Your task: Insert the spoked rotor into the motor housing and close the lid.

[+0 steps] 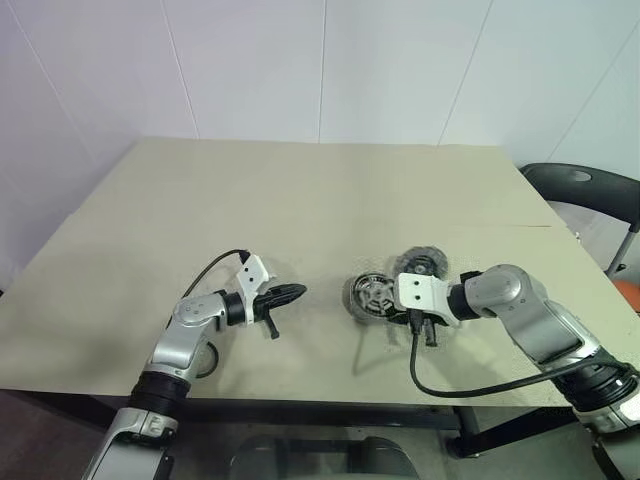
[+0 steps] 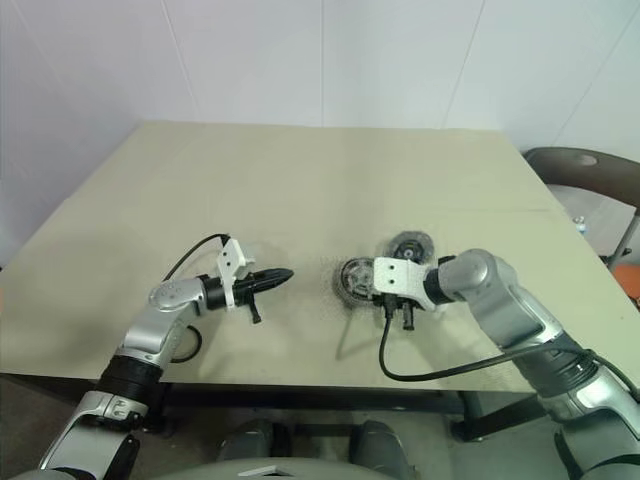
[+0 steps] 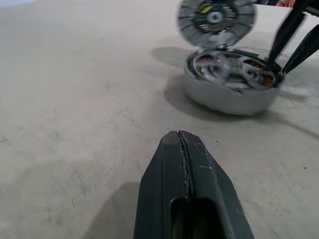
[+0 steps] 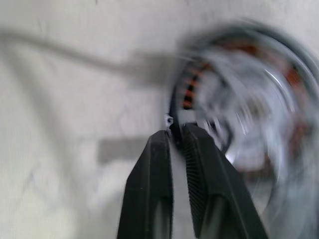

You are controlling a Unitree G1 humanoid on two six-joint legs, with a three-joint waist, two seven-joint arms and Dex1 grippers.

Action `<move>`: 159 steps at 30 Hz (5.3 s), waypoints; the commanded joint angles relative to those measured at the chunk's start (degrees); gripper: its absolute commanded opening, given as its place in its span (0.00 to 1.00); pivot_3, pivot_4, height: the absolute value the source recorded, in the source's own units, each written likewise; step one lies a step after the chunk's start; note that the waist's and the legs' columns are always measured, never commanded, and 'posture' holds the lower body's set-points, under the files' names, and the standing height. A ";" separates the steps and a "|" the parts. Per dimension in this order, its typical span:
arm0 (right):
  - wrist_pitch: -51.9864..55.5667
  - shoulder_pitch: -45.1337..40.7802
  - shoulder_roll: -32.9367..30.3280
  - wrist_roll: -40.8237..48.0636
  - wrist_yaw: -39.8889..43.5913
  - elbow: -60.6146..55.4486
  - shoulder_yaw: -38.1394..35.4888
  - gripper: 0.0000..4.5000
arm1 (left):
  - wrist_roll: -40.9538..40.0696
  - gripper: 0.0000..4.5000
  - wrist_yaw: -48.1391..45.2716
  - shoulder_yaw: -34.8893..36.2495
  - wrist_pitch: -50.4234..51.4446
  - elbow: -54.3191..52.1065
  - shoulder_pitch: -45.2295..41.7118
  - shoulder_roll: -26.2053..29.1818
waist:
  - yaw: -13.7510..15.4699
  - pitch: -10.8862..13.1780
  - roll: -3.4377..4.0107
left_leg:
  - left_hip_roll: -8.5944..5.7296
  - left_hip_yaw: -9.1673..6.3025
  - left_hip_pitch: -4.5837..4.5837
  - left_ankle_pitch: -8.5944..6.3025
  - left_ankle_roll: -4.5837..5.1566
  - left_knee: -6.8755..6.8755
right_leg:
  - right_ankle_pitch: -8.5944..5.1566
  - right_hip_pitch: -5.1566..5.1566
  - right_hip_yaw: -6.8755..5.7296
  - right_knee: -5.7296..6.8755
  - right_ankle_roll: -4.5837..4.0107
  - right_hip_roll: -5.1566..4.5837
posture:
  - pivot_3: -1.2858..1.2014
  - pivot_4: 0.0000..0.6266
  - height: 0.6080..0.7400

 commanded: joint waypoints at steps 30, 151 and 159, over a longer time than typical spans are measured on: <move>8.06 -0.05 -0.27 5.69 6.15 -10.54 -1.51 0.01 | 2.86 0.00 1.09 -0.59 -2.66 1.84 -1.62 -0.27 | 0.05 0.00 0.00 | 0.00 0.00 -0.04 0.00 0.00 -0.09 | 0.00 -0.09 0.00 -0.01 0.00 0.00 | 0.52 0.00 1.00; 14.52 1.40 16.04 17.12 -15.47 2.82 -12.78 0.01 | -1.16 0.00 -9.10 -1.98 -1.66 0.63 -3.37 0.57 | -0.20 0.08 0.16 | 0.09 0.12 -0.05 -0.06 0.08 0.09 | 0.03 -0.11 -0.01 0.06 -0.04 -0.02 | 0.52 0.00 1.00; 13.76 0.75 18.57 15.62 -19.01 3.59 -13.28 0.01 | -0.85 0.00 -8.64 -1.92 -1.56 0.71 -3.41 0.70 | -0.19 0.08 0.16 | 0.10 0.13 -0.05 -0.06 0.08 0.08 | 0.03 -0.11 -0.01 0.06 -0.04 -0.02 | 0.52 0.00 1.00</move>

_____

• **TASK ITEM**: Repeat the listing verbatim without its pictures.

• **EXERCISE SOLUTION**:
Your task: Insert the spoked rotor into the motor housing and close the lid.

[+0 steps] 
[+0 steps] 
[+0 steps] 
[+0 steps] 

You are controlling a Unitree G1 humanoid on two six-joint legs, with a three-joint waist, two seven-joint arms and Dex1 grippers.

Action `<move>`: 159 steps at 30 Hz (5.3 s), waypoints; the commanded joint angles relative to those measured at the chunk's start (degrees); gripper: its absolute commanded opening, given as its place in its span (0.00 to 1.00); pivot_3, pivot_4, height: the absolute value the source recorded, in the source's own units, each written likewise; step one lies a step after the chunk's start; note that the waist's and the legs' columns are always measured, never commanded, and 'posture' holds the lower body's set-points, under the files' names, and the standing height. A ";" separates the steps and a "|" the parts. Per dimension in this order, its typical span:
arm0 (right):
  - wrist_pitch: -51.9864..55.5667
  - shoulder_pitch: -45.1337..40.7802
  - shoulder_roll: -32.9367..30.3280
  - wrist_roll: -40.8237..48.0636
  - wrist_yaw: -39.8889..43.5913
  - elbow: -60.6146..55.4486
  - shoulder_yaw: -38.1394..35.4888
  - gripper: 0.0000..4.5000
arm1 (left):
  - wrist_roll: -40.9538..40.0696
  - gripper: 0.0000..4.5000
  - wrist_yaw: -48.1391..45.2716
  - shoulder_yaw: -34.8893..36.2495
  - wrist_pitch: -50.4234..51.4446
  - elbow: -54.3191..52.1065
  - shoulder_pitch: -45.2295..41.7118
  - shoulder_roll: -26.2053..29.1818
waist:
  - yaw: -13.7510..15.4699
  - pitch: -10.8862..13.1780
  - roll: -3.4377..4.0107
left_leg:
  - left_hip_roll: -8.5944..5.7296
  - left_hip_yaw: -9.1673..6.3025
  - left_hip_pitch: -4.5837..4.5837
  - left_ankle_pitch: -8.5944..6.3025
  - left_ankle_roll: -4.5837..5.1566
  - left_knee: -6.8755..6.8755
right_leg:
  - right_ankle_pitch: -8.5944..5.1566
  - right_hip_pitch: -5.1566..5.1566
  - right_hip_yaw: -6.8755..5.7296
  - right_knee: -5.7296..6.8755
  - right_ankle_roll: -4.5837..4.0107
  - right_hip_roll: -5.1566..4.5837
posture:
  - pivot_3: -1.2858..1.2014
  - pivot_4: 0.0000..0.6266
  - height: 0.6080..0.7400

 commanded: joint waypoints at steps 30, 151 and 159, over a longer time than typical spans are measured on: <move>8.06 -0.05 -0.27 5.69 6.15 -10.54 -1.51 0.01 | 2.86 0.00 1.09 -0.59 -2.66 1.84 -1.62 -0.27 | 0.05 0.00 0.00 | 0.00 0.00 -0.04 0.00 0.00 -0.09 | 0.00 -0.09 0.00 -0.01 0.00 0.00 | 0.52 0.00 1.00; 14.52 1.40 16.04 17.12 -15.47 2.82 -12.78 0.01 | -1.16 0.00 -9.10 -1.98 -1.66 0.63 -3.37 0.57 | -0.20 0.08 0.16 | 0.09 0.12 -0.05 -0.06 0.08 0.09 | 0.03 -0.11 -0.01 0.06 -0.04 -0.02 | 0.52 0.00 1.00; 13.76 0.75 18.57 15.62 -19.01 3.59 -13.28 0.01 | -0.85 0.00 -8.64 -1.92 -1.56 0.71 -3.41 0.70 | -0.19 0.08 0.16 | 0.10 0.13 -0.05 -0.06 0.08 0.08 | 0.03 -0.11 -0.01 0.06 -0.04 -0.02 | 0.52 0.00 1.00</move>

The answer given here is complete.